The Wait for Engraftment
In bone marrow transplant medicine, there is a period doctors call engraftment — and it may be the closest thing in modern science to a parable about faith.
Here is what happens. First, chemotherapy destroys the patient's existing bone marrow. Every blood-forming cell is wiped out. Then donor stem cells are infused through an IV — it looks surprisingly ordinary, like a simple blood transfusion. But then comes the hard part: the wait.

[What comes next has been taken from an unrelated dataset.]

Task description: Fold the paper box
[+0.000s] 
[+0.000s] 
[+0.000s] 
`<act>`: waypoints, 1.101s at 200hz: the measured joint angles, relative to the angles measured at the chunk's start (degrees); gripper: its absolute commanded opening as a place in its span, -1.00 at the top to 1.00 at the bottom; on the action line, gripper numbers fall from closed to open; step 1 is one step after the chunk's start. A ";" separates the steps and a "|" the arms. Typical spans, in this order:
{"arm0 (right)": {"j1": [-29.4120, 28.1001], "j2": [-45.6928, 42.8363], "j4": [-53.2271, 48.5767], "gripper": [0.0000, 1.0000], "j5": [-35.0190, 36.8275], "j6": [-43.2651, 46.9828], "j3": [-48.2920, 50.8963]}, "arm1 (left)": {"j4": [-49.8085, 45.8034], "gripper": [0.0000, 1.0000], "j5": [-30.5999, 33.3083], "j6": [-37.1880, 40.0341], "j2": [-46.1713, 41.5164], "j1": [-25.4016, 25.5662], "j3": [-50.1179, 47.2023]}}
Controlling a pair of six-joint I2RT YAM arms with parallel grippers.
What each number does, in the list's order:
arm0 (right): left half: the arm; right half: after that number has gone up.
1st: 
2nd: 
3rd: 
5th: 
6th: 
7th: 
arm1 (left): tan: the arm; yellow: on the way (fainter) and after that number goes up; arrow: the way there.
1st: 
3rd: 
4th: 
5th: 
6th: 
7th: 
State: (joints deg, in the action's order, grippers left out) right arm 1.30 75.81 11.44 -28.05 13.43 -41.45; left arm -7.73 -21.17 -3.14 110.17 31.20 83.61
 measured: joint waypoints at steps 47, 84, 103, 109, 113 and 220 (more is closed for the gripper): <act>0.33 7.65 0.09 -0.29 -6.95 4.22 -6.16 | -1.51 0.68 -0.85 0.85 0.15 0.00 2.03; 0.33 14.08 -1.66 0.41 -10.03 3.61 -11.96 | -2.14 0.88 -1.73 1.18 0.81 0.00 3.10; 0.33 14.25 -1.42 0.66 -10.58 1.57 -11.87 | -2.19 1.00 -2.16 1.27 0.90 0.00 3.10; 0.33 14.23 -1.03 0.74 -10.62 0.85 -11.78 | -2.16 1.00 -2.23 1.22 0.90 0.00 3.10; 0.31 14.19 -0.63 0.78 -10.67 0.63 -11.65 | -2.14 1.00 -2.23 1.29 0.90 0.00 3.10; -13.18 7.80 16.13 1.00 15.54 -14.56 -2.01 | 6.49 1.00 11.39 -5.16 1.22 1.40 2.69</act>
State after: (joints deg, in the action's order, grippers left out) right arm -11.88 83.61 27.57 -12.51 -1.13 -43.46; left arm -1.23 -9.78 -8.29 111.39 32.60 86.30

For two to four weeks, the patient lives in a sterile hospital room with virtually no immune system. The old marrow is gone. The new marrow has not yet proven itself. Doctors watch the daily blood counts, looking for the moment when neutrophils — those frontline soldiers of the immune system — begin to rise. Until they do, the patient has nothing but the promise that those transplanted cells are silently migrating to the hollows of their bones, taking root, beginning to build a new life from the inside out.
The writer of Hebrews understood this kind of waiting. "Faith is the substance of things hoped for, the evidence of things not seen." Between the destruction of the old and the proof of the new, there is a gap — and that gap is where faith lives. The transplanted cells are already at work. The evidence just has not surfaced yet.
If you are in that waiting room today — the old gone, the new not yet visible — take heart. Engraftment is happening. The Healer is at work in the hidden places, building something your blood counts cannot yet confirm.